Fred makes his living as a repo man (his shabby Chicago digs are furnished with gleaming repossessed finds like exercise bikes and plasma-screen TVs), which tells us right off that his cup doesn't exactly runneth over with the milk of human kindness. He has an opportunity to make some big bucks, but he has to borrow big bucks to do it: He rings up the North Pole to sweet-talk his kid brother into a quickie loan, much to the dismay of Mrs. Claus (a pleasingly persnickety Miranda Richardson), who thinks her husband is too much of a softie.

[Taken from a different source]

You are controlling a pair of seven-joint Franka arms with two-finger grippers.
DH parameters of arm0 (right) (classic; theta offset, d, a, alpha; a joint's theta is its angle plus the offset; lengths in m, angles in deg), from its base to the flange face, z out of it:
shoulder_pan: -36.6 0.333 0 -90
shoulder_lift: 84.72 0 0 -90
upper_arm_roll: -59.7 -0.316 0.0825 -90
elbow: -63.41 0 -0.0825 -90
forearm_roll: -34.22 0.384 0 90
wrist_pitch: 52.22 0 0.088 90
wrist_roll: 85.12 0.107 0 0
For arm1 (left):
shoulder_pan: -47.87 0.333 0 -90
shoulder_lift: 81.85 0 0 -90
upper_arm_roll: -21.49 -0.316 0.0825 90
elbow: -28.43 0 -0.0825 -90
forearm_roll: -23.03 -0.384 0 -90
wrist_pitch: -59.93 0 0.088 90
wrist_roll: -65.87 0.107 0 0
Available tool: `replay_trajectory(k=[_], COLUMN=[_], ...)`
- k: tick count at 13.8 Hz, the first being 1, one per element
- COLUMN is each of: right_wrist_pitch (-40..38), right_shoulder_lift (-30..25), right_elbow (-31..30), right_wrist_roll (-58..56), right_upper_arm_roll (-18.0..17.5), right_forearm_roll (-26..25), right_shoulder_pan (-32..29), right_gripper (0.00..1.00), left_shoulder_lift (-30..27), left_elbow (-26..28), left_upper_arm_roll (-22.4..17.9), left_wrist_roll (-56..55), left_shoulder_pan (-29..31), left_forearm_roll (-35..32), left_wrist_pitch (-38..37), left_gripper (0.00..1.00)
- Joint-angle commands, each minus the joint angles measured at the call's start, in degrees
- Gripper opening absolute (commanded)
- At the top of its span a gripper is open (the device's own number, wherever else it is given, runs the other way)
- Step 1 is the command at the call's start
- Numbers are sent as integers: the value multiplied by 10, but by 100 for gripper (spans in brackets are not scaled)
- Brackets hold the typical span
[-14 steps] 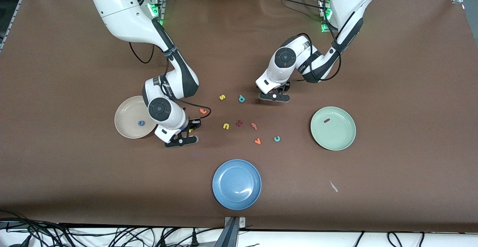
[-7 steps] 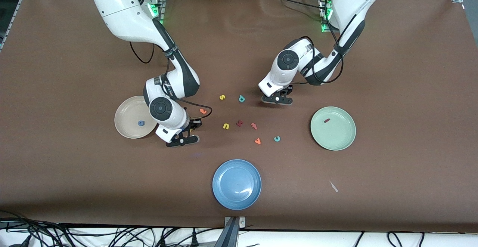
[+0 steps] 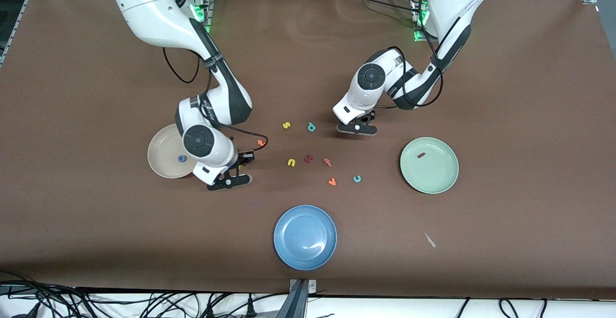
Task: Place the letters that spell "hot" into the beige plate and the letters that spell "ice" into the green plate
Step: 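Place the yellow letter on the cream plate while the left gripper places orange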
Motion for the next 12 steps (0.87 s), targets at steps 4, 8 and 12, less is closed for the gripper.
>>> replay_trajectory(k=[4, 8, 12], right_wrist_pitch=[10, 55, 74], right_shoulder_lift=[-121, -137, -125], right_elbow=[-156, -213, -210], right_wrist_roll=[-136, -254, -345], right_upper_arm_roll=[54, 106, 109], right_forearm_roll=[11, 18, 39], right_shoulder_pan=[-3, -4, -18], right_gripper=[10, 10, 76], left_shoulder_lift=[-44, -70, -85], left_elbow=[-3, -7, -9], left_upper_arm_roll=[0, 0, -19], left_wrist_roll=[0, 74, 240], left_shoulder_pan=[15, 53, 103], left_forearm_roll=[-19, -10, -2], left_wrist_pitch=[-30, -48, -50], left_gripper=[18, 19, 19])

Nicholas agrees to give Fred the money, but only if he'll come up to the North Pole and work for it. Fred shows up, scowling and with bags under his eyes, and immediately starts stirring up trouble, criticizing the toy-workshop DJ (played by Ludacris, in a role that's way too small for his outsize but as yet untapped talents) and, later, providing a window of opportunity for a conniving efficiency expert named Clyde (Kevin Spacey) to shut the North Pole down once and for all.
"Fred Claus" is a Christmas-morning glut of well-cast actors: The others who show up include Kathy Bates (as Nick and Fred's overcritical mom), Rachel Weisz (as Fred's long-suffering girlfriend), John Michael Higgins (as the most helpful and also the most insecure elf) and Elizabeth Banks (as a perky toy-shop-floor manager). But the movie -- its script is by Dan Fogelman, from a story by Fogelman and Jessie Nelson -- is both too sprawling and too stingy to give any of them much to do.
The picture starts out with an intriguing back story (in which the young Nicholas is painted as an insufferable do-gooder, to the extent that he ends up causing his older brother untold suffering). But the movie alternates between sluggish sourness and sludgy sentimentality. It jumps to life near the end, with a thrilling gift-delivery montage set to the Waitresses' brilliant "Christmas Rapping." And the production design, by Allan Cameron, does give us a spiffy North Pole, a snow-globe village of cozy snow-draped houses and twinkling lights, with interior details that appear to have been carved out of gingerbread-colored wood. (Much of the picture was shot at Pinewood Studios, reminding us that a beautifully built movie set can be a lot more magical than, say, Vancouver.)
But even though Vaughn knows how to build a pretty good performance out of little more than exasperated eye-rolling, he's just coasting here, and his scenes with Giamatti have no weight and no energy. There's some mild excitement when the two goad each other into a rambunctious snowball fight, but even that sequence devolves into listless, sloppy slapstick. "Fred Claus" does feature some very nicely groomed reindeer, a far cry from those patchy, depressed-looking creatures you see every holiday season at the petting zoo. They're prancing and dancing as fast as they can, but they can't pull "Fred Claus" from the rut it's in.